WHAT THE TASK ASKS: Find the string "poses" in the listing below and return each line it appears in.
::::::::
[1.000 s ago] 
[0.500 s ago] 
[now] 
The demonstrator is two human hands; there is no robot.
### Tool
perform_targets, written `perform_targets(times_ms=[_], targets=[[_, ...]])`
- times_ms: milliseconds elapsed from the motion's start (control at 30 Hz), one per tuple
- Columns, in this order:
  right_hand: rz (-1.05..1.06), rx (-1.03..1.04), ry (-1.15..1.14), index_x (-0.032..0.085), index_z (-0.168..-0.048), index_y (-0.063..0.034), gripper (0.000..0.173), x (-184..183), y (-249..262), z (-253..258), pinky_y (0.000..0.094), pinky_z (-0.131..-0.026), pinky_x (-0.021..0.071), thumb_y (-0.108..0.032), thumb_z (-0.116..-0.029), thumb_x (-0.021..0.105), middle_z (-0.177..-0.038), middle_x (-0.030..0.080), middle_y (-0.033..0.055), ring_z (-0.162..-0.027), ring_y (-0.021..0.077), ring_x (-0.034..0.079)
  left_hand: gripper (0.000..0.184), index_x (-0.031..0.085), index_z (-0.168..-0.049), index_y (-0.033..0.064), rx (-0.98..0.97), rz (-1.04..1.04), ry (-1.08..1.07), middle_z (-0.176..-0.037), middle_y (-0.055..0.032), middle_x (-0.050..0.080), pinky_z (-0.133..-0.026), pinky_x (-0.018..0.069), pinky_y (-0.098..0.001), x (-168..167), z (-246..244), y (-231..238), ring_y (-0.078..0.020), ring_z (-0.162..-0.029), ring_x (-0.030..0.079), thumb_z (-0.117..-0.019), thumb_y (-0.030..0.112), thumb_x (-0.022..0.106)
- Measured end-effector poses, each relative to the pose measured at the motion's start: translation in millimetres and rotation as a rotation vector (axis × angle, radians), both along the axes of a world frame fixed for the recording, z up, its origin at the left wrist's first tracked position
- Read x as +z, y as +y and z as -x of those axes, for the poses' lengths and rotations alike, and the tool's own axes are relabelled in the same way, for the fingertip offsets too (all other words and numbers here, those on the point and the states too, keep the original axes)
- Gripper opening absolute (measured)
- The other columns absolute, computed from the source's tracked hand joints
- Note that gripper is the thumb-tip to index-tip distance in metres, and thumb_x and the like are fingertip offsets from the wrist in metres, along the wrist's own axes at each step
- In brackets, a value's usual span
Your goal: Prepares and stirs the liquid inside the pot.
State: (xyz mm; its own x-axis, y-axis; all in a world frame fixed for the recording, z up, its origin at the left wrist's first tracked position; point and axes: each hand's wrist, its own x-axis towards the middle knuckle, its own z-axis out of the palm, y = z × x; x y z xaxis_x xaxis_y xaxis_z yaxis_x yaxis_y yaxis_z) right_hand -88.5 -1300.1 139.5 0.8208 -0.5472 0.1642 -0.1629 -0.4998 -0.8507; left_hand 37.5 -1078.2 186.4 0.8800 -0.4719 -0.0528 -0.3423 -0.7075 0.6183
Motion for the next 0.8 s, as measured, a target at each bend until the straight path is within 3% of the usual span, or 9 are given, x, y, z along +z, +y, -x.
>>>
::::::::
WORKED SOLUTION:
- Measured end-effector poses, each relative to the pose measured at the motion's start: translation in millimetres and rotation as a rotation vector (axis × angle, radians), both along the axes of a world frame fixed for the recording, z up, its origin at the left wrist's first tracked position
- Read x as +z, y as +y and z as -x of those axes, for the poses' lengths and rotations alike, and the tool's own axes are relabelled in the same way, for the fingertip offsets too (all other words and numbers here, those on the point and the states too, keep the original axes)

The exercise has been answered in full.